*Work to complete*
Reproduce the listing in full. Omit the pictures.

== Data below ==

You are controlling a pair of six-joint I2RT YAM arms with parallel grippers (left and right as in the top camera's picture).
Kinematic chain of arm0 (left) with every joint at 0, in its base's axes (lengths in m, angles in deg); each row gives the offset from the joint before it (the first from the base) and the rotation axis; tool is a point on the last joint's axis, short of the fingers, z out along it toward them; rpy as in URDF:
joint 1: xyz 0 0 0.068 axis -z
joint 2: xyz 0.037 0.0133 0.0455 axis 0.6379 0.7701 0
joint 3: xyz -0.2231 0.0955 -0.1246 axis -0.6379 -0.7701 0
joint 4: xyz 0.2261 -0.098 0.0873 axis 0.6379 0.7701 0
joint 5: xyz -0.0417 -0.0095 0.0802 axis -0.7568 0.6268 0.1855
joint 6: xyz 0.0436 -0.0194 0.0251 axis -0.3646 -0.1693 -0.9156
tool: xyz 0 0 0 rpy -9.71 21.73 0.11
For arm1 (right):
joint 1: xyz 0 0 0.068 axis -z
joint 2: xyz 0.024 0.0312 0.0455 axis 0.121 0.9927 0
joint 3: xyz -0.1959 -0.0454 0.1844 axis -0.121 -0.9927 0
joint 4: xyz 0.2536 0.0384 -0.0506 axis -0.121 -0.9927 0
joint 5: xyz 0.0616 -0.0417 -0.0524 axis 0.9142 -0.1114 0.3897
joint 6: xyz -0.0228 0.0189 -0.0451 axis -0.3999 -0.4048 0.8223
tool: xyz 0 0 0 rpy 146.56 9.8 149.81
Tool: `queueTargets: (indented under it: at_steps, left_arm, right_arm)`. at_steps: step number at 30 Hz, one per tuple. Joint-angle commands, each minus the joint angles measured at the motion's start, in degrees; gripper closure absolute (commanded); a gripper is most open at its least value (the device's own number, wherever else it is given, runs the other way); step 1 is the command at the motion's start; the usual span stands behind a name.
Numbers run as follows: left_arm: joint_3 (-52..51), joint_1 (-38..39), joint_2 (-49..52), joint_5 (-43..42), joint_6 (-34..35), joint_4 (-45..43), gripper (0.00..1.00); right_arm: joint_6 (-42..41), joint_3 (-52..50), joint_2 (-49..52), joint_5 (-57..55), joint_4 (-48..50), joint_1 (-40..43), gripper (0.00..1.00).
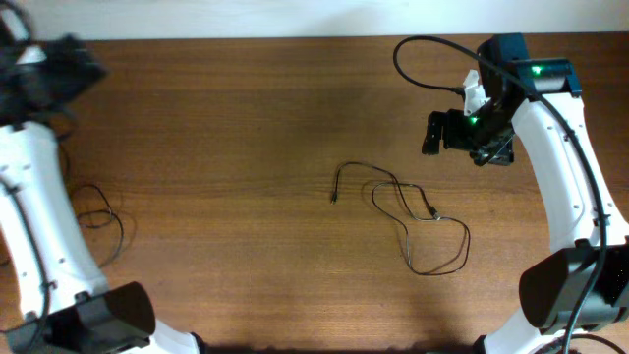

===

*Result*
You are controlling a pair of six-joint I2RT YAM arms with parallel grippers (left and right as in the top camera's picture).
Kinematic chain of arm0 (left) with every joint at 0, in its base's axes (lengths in m, angles in deg); each row gives the offset from the joint before it (the first from the base) and the rotation axis; tool is a point on the last joint's axis, short of the fingers, z out along it toward them; rpy as in URDF:
joint 1: xyz 0 0 0.068 axis -z
joint 2: xyz 0.037 0.0133 0.0455 axis 0.6379 0.7701 0
joint 3: xyz -0.2231 0.0955 -0.1246 axis -0.6379 -0.7701 0
joint 4: xyz 0.2261 -0.098 0.0873 axis 0.6379 0.7701 0
joint 5: xyz -0.0417 -0.0095 0.0802 axis -0.7568 0.6268 0.1855
joint 6: xyz 0.0436 -0.0194 0.0251 axis -0.3646 -0.1693 -0.9156
tool: xyz 0 0 0 rpy -9.71 21.73 0.11
For arm1 (right):
joint 1: xyz 0 0 0.068 axis -z
joint 2: xyz 0.024 0.0312 0.0455 axis 0.121 0.9927 0
joint 3: xyz -0.1959 -0.0454 0.1844 axis -0.121 -0.9927 0
joint 4: xyz 0.2536 0.0384 -0.0506 axis -0.121 -0.9927 0
joint 5: xyz 0.0616 -0.0417 -0.0524 axis 0.9142 -0.1114 0.3897
joint 6: xyz -0.0228 0.0189 -0.0451 axis -0.3999 -0.4048 0.8223
tool: xyz 0 0 0 rpy 146.56 9.8 149.81
Tool: `queueTargets: (indented under it: at_steps, left_arm, right_arm)`. at_steps: step number at 30 Hz, one per tuple. Joint-angle commands, each minus the joint angles measured at the motion's start, in degrees; gripper closure absolute (commanded); a gripper is most open at its least value (the device's own number, wherever else it is given, runs the other way); step 1 is the command at the motion's start; the usual span stands behind a name.
Numbers run as follows: left_arm: joint_3 (-52..51), joint_1 (-38..39), joint_2 (-49..52), joint_5 (-43..42), joint_6 (-34..35), joint_4 (-45..43), gripper (0.00..1.00); right_arm: joint_6 (-42..41), joint_3 (-52..50), joint_2 (-49..52), joint_5 (-57..55), joint_4 (-48..50), joint_1 (-40..43), gripper (0.00..1.00).

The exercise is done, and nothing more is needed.